### [WORK TASK]
Within the lines below, find those that hold the string "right" and copy each one.

### [SOURCE MATERIAL]
+--

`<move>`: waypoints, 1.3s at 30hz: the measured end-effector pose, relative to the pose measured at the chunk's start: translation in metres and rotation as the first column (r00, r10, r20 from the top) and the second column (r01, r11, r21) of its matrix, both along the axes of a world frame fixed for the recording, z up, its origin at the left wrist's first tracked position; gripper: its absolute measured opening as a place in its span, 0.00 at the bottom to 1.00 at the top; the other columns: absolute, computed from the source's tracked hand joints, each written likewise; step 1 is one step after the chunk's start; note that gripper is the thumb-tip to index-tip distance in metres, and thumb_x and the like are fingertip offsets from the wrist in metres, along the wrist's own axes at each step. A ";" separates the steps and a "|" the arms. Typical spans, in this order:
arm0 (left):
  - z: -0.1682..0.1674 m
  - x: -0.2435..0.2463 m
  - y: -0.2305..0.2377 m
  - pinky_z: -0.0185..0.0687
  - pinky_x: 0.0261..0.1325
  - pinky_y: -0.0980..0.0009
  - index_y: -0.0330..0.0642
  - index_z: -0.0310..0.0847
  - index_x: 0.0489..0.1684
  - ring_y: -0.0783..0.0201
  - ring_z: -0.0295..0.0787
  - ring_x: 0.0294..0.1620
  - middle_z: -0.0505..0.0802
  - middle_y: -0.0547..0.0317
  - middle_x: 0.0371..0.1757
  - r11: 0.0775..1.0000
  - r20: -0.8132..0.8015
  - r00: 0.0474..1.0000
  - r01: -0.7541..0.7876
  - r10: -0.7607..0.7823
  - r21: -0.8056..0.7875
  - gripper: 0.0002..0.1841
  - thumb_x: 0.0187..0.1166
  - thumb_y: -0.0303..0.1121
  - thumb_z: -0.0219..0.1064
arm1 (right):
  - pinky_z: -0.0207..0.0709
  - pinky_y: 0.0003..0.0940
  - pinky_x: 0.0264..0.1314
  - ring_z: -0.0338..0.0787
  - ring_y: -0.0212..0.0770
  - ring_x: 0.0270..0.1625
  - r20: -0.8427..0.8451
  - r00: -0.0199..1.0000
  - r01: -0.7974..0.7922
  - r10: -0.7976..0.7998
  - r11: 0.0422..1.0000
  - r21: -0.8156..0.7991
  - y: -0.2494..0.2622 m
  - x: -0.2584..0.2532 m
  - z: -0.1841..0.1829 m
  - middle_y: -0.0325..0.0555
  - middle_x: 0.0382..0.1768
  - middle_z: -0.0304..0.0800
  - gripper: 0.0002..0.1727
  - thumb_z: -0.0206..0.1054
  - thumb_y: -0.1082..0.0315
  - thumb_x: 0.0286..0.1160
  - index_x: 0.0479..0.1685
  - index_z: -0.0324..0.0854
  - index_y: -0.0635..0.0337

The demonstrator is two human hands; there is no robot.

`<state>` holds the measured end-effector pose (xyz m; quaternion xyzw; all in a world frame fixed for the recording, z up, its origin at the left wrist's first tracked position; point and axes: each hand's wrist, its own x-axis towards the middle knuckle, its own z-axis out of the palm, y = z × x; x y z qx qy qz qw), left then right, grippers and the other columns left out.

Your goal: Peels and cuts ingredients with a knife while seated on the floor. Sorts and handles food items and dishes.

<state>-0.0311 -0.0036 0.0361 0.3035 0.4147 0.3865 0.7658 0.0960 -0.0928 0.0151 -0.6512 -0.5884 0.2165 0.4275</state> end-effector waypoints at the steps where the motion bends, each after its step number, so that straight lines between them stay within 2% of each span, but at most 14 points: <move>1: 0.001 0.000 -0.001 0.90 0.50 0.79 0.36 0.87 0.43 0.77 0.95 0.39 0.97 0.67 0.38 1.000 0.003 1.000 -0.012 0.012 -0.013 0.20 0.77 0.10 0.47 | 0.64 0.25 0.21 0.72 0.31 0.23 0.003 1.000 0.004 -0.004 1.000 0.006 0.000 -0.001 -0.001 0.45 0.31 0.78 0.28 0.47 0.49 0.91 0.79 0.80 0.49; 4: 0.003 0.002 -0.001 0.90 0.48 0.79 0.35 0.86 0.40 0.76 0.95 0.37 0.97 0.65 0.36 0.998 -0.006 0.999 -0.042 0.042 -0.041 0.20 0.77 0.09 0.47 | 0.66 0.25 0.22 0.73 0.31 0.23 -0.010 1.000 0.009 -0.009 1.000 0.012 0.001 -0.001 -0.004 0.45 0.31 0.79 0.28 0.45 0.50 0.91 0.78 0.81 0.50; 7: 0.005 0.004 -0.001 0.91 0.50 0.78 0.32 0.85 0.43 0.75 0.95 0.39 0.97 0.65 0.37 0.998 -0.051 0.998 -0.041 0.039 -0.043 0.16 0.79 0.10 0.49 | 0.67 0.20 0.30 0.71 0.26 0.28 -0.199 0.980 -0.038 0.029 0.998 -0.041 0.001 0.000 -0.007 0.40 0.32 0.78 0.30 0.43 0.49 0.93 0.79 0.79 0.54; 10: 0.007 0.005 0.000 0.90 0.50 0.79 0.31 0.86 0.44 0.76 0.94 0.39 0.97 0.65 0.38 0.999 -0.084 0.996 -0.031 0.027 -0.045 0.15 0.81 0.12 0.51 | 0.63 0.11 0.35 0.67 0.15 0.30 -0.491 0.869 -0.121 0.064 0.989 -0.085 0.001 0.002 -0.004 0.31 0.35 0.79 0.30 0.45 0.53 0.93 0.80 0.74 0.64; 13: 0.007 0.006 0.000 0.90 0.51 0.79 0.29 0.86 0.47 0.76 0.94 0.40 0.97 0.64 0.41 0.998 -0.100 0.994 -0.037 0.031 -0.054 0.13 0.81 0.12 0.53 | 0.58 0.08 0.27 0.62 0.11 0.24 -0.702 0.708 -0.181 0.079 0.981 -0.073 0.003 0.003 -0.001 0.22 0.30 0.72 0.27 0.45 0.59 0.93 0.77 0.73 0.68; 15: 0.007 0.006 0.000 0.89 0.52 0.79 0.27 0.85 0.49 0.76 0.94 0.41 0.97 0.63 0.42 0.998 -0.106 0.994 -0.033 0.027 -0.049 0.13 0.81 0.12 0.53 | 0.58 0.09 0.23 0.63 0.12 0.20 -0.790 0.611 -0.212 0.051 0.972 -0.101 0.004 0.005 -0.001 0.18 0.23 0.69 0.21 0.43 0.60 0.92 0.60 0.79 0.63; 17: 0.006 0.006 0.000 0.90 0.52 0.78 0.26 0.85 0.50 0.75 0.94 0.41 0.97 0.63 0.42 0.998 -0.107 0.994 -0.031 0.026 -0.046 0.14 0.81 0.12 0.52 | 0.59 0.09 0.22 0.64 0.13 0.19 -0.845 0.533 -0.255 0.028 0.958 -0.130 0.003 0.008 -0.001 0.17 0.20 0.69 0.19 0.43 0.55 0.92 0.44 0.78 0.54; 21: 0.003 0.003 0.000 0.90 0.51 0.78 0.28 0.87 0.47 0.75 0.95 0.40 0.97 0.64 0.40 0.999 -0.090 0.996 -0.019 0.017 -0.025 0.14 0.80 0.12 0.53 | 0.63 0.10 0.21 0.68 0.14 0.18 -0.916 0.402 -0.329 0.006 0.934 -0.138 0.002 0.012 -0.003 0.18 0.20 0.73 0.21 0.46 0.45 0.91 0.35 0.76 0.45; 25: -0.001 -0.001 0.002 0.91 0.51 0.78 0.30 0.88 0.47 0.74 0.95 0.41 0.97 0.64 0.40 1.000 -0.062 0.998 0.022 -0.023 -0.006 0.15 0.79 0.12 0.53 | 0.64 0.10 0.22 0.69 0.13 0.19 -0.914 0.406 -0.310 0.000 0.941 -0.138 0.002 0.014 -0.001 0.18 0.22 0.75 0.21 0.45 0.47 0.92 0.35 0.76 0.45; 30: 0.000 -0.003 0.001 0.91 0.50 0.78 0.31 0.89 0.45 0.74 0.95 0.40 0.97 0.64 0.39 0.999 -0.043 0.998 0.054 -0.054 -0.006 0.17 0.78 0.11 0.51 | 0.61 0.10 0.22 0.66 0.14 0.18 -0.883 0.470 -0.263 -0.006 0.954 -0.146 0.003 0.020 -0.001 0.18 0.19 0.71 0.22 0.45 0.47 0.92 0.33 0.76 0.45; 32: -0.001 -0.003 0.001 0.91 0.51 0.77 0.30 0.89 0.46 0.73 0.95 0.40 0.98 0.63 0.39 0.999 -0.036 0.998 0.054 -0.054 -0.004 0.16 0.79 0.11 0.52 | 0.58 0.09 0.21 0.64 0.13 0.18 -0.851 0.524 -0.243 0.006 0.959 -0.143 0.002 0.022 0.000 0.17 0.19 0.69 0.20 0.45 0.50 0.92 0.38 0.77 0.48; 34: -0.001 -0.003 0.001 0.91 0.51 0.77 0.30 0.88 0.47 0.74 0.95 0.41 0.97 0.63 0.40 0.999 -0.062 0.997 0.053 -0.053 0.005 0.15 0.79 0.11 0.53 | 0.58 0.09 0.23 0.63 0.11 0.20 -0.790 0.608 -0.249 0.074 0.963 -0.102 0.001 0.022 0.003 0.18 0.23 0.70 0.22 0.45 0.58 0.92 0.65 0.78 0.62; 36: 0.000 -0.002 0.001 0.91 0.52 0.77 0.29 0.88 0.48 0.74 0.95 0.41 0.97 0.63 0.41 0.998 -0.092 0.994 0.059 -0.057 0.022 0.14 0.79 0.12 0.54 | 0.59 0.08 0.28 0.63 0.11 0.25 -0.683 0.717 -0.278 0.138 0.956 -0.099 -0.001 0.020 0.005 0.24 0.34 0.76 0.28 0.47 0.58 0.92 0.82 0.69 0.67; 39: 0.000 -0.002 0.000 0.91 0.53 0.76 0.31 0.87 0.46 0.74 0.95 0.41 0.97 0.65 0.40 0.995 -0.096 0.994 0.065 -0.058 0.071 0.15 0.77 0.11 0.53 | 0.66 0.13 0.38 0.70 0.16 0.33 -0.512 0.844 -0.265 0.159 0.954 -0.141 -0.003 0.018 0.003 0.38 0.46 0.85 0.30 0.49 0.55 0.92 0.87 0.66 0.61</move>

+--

### [RESPONSE TO THIS EXERCISE]
arm1 (right):
`<state>` holds the measured end-effector pose (xyz m; quaternion xyzw; all in a world frame fixed for the recording, z up, its origin at the left wrist's first tracked position; point and axes: each hand's wrist, its own x-axis towards the middle knuckle, its own z-axis out of the palm, y = z × x; x y z qx qy qz qw), left then right, grippers and the other columns left out.

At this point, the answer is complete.